En pause déjeuné au milieu de rien, entouré des tentes parachutes de l’armée servant de restaurants-routiers, Romain croise un ladakhi dans les pissotières sommaires de l’aire de repos, rapporteur d’un autre monde il lui annonce : “France defeated Portugal“.
Or l’esprit se brouille parfois à très haut altitude, la France avait-elle gagné? perdu ? De quel match parlait-il ? La coupe d’Europe qui se jouait en partie dans notre ville s’était depuis longtemps dissipée dans les méandres de nos esprits et de toute façon : on s’en fichait pas mal.
Commodités d’altitude
Des taxis jeep nous doublent, nous doublons des vététistes, seules distractions dans le passage de Lungalacha La4. Dans ses lacets creusés dans un mur de rochers jaunes nous voilà devenus pendules, oscillant perpétuellement d’un côté ou de l’autre du bus à chaque virage de cette ascension qui semble infinie.

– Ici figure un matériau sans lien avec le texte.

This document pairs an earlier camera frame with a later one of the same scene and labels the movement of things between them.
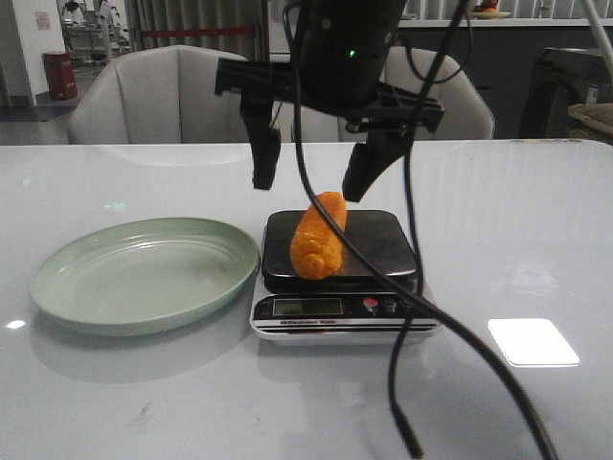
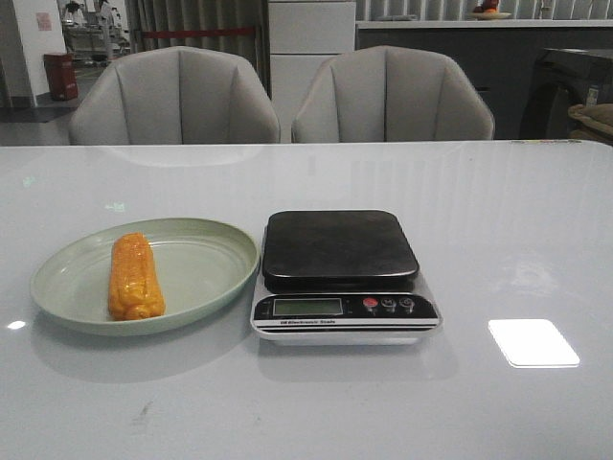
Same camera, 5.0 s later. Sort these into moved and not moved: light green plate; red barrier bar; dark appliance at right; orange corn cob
Moved: orange corn cob
Not moved: red barrier bar; light green plate; dark appliance at right
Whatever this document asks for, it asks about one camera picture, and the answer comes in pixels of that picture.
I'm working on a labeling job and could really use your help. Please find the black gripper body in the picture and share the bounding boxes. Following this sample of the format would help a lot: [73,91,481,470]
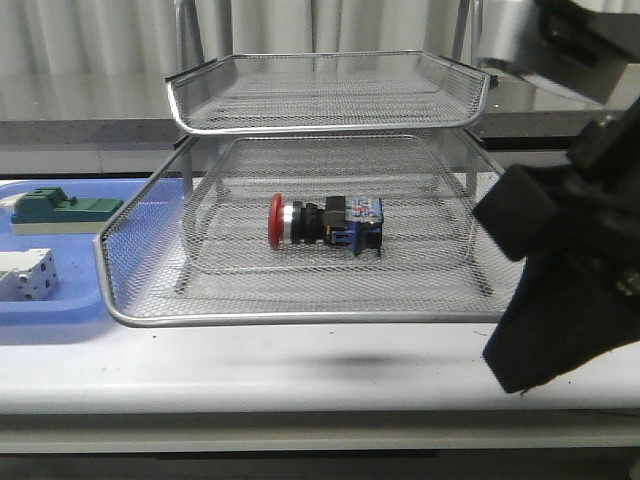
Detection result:
[474,103,639,298]

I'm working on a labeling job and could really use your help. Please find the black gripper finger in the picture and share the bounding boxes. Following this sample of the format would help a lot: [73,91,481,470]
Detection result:
[483,252,639,393]

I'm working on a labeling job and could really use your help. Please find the red emergency push button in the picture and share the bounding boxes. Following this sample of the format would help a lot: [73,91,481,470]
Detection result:
[267,193,384,256]

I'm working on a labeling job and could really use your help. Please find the silver mesh tray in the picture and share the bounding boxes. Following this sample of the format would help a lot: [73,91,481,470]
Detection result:
[178,199,481,275]
[94,130,522,327]
[166,50,491,136]

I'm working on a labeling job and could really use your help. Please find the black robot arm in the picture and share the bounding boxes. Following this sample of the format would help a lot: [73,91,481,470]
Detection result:
[474,1,639,393]

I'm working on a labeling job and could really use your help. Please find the silver mesh top tray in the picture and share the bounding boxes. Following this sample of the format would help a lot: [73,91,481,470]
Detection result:
[166,50,491,136]

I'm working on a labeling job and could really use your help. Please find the silver mesh bottom tray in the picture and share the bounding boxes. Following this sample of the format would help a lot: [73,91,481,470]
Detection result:
[178,199,481,275]

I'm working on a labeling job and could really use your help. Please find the blue plastic tray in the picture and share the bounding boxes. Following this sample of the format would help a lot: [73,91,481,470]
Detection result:
[1,178,144,326]

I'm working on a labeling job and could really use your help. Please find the grey metal rack frame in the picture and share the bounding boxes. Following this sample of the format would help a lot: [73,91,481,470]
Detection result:
[168,51,494,313]

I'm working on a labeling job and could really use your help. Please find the green and beige switch block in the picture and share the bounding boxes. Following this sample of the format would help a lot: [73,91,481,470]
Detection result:
[11,187,124,235]

J’ai envie de me dégourdir les jambes, de boire un thé, d’aller aux toilettes. Des tentes-parachute “salons de thé”, signes d’une halte routière très attendue apparaissent. Mais le soulagement n’est que de courte durée. Nous passons devant cet oasis, le chauffeur l’ignore, il redevient mirage.
Dan aussi avait été bluffé par la fée Morgane5 qui avait élevé ces tentes dans le désert, il avait trop espéré de cette illusion. Ainsi il se leva pour demander au chauffeur la pause dont nous avions tous besion. Le bus s’arrêta net, sa vieille portière grinçante s’ouvrit et ces messieurs défilèrent pour se soulager au bord de la route creusée entre deux flancs raides et oppressants de la montagne.
Mais la route Himalayenne pose davantage de difficulté aux filles aux fesses pudiques. D’autant que les chauffeurs de bus n’ont aucune pitié pour nous.
Notre seule possibilité à Marine et moi : crapahuter dans le pierrier à la recherche d’un rocher pouvant servir de commodité discrète, démarche bien plus longue et éprouvante que de descendre sa braguette à peine sorti du bus.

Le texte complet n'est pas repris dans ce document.